§ **What you are asked to do**
Take the listing below and print exactly the lines starting at the line containing "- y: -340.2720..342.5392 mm" and ending at the line containing "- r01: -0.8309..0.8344", both ends included, and no others.

### The data

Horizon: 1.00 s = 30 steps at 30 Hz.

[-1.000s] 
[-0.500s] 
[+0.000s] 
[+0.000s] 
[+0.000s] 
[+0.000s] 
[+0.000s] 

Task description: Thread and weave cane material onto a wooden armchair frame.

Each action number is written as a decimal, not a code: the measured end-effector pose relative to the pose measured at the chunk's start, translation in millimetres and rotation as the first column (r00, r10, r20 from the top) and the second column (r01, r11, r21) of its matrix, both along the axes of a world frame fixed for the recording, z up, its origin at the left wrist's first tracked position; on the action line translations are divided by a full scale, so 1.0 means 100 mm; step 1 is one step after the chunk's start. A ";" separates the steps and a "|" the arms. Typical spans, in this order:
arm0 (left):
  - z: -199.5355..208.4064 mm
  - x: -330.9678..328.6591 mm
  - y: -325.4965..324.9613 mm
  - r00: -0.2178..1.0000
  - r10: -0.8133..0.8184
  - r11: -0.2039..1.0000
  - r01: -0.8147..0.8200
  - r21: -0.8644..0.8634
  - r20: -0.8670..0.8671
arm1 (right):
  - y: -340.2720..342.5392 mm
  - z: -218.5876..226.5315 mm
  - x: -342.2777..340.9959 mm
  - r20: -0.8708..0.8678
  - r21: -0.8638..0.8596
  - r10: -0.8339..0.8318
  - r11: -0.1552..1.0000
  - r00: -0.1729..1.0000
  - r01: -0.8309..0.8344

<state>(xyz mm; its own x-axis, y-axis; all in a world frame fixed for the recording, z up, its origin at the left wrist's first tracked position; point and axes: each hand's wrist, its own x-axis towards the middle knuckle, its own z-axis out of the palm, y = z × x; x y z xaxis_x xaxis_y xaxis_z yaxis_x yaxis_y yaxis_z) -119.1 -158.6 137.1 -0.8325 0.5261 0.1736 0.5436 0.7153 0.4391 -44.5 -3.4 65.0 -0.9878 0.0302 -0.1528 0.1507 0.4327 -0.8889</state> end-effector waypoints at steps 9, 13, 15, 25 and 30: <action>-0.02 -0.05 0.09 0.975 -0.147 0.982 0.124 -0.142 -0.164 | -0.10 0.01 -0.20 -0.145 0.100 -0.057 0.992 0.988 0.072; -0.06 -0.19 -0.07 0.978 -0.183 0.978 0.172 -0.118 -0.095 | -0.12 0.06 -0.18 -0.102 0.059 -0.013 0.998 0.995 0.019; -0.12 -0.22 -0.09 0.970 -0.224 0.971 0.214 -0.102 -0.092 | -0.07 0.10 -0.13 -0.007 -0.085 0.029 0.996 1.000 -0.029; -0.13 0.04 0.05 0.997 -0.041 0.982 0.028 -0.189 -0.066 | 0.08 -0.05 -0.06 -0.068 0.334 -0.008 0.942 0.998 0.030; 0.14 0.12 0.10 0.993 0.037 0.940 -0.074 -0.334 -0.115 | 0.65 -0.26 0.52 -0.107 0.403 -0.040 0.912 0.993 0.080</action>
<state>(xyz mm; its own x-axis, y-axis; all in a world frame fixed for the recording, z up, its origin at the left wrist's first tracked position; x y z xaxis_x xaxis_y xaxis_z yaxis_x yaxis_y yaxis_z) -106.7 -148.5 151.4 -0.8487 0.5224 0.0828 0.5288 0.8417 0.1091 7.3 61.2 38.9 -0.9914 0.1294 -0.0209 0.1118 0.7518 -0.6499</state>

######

§ **Reply to the task**
  - y: -340.2720..342.5392 mm
  - z: -218.5876..226.5315 mm
  - x: -342.2777..340.9959 mm
  - r20: -0.8708..0.8678
  - r21: -0.8638..0.8596
  - r10: -0.8339..0.8318
  - r11: -0.1552..1.0000
  - r00: -0.1729..1.0000
  - r01: -0.8309..0.8344

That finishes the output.